Вот, что становится моей первой мыслью, когда вижу Цыганову: растерзать на хрен, и больше никаких проблем. Но это было бы слишком круто. Несмотря на бурлящую в жилах кровь, установка в голове по-прежнему тверда и незыблема: девчонку никто не должен видеть ни здесь, ни тем более рядом со мной. Это может быть опасным для нее, это может стать концом для меня.
Закрываю собой, целую шею, играюсь, пока парни не уходят. Никто не удивлен: в подсобке всякое происходит и до, и после боев. Слышу щелчок, чувствую, как она резко сводит колени, дрожит от моих пальцев.
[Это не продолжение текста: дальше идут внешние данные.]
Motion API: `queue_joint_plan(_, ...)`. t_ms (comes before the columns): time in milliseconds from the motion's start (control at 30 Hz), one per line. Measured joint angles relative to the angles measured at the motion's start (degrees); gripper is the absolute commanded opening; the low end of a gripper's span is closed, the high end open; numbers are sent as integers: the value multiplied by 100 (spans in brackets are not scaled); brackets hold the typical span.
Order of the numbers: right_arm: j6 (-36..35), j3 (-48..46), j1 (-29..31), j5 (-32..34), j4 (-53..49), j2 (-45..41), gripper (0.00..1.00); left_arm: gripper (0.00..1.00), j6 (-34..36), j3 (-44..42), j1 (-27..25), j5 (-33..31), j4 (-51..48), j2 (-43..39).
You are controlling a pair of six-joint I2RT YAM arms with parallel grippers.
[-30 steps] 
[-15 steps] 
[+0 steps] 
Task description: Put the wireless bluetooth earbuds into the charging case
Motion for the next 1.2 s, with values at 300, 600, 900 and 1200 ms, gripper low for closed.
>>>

Мажорка горит. Лицо раскраснелось, дыхание сбито. Ни хрена она не милая девчонка. Ведьма чистой воды, которая хочет моей смерти. Искушает, подталкивает к пропасти, сама того не ведая. Она протяжно вздыхает, приоткрыв рот, а я больше не могу просто смотреть. Впиваюсь в ее губы, закидываю ногу выше, себе на пояс, вжимаюсь в нее.
К черту.
Меня отчислили из института, потому что я прогуливал пары. В армии я не вылезал из нарядов. Из клуба выперли, потому что я нарушил правила и дрался на улице. Меня могут убить, но я все равно целую ее. Смертник, блин. Не могу я перед ней устоять сейчас, не хочу даже пытаться.
Она вкусная. Без всех этих блесков и помад сладкая. Сладкая, как жвачка. И строптивая гадина. Не сразу, но сдается напору, у нее выхода нет. Ключ поверни и полетели. На хер «Сплина» из башки. Нападаю отчаяннее, трахаю языком, пока она задыхается, захлебывается, стонет. А когда отвечает, отвечает так ярко! Трется телом, будто пытается унять зуд между ног. Кажется, и не соображает, что делает.
Блть, как же там, наверное, горячо…
Ногти больно впиваются в шею и плечи. Рычу сдавленно, тяну ее на себя и с силой впечатываю в стену. Жестко, чтобы почувствовала, каково мне. Сжимаю пальцы на бедре и веду рукой вверх. Плотная ткань спортивок чертовски мешает. С удовольствием бы оставил отметины, пусть бы помнила, что именно «тупой качок» это сделал.
Мы несемся двести двадцать по встречке. Нас долбит разряд в двести двадцать вольт. Я почти сравнял ее со стеной. Мысли сводятся к тому, в каких позах я хочу трахнуть принцессу. По херу на все.
Завожу руку за пояс ее штанов, трогаю через белье.
- А-а-а.
- Ты мокрая, - шепчу. – Да тут потоп, даже Ной не спасет.
Мой голос возвращает девчонку с орбиты на Землю. Она распахивает глаза, смотрит затуманенным взглядом, а зрачки – самые настоящие черные дыры. Я прямо слышу, как жужжат шестеренки в ее голове, как пробиваются сомнения. Почему бабы такие? Почему так сложно признать простой факт: она хочет, чтобы я ее поимел? Всем легче жилось бы.
Вот стадия отрицания началась, скоро гнев накроет. Уже – зеленое пламя вспыхивает и обжигает. Она пихает меня, но не тут-то было. Почти не двигаюсь, не намерен играть в детский сад. Смотрю прямо, впиваюсь пальцами в упругий зад. Толчок, и она закатывает глаза.
- Это ты сделала, - намекаю на каменный стояк.
Мажорка кусает губу: просто чтобы сдержать стон, готова проткнуть ее зубами. Сучка. Замахивается резко, но от меня подобные выпады не скроешь. Перехватываю ладонь у лица. Девчонка дышит яростно, смотрит так же, пытается ударить второй. Я крест на крест сжимаю ее запястья и завожу руки наверх. Наклоняюсь ближе до невыносимого медленно.
- Только попробуй, - сквозь зубы шипит.
- Попробую, даже не сомневайся.
Она вертит головой в разные стороны, уворачивается, а мне смешно. Ну дура же. Маленькая, вредная и… да, чертовски сексуальная дура. Кусает меня, когда я неизбежно целую ее. Не остаюсь в долгу, кусаю в ответ, а она набрасывается, хватает за шею. Когда подкидываю, скрещивает ноги за спиной. Пальцы везде – ее, мои – в волосах, на плечах и груди.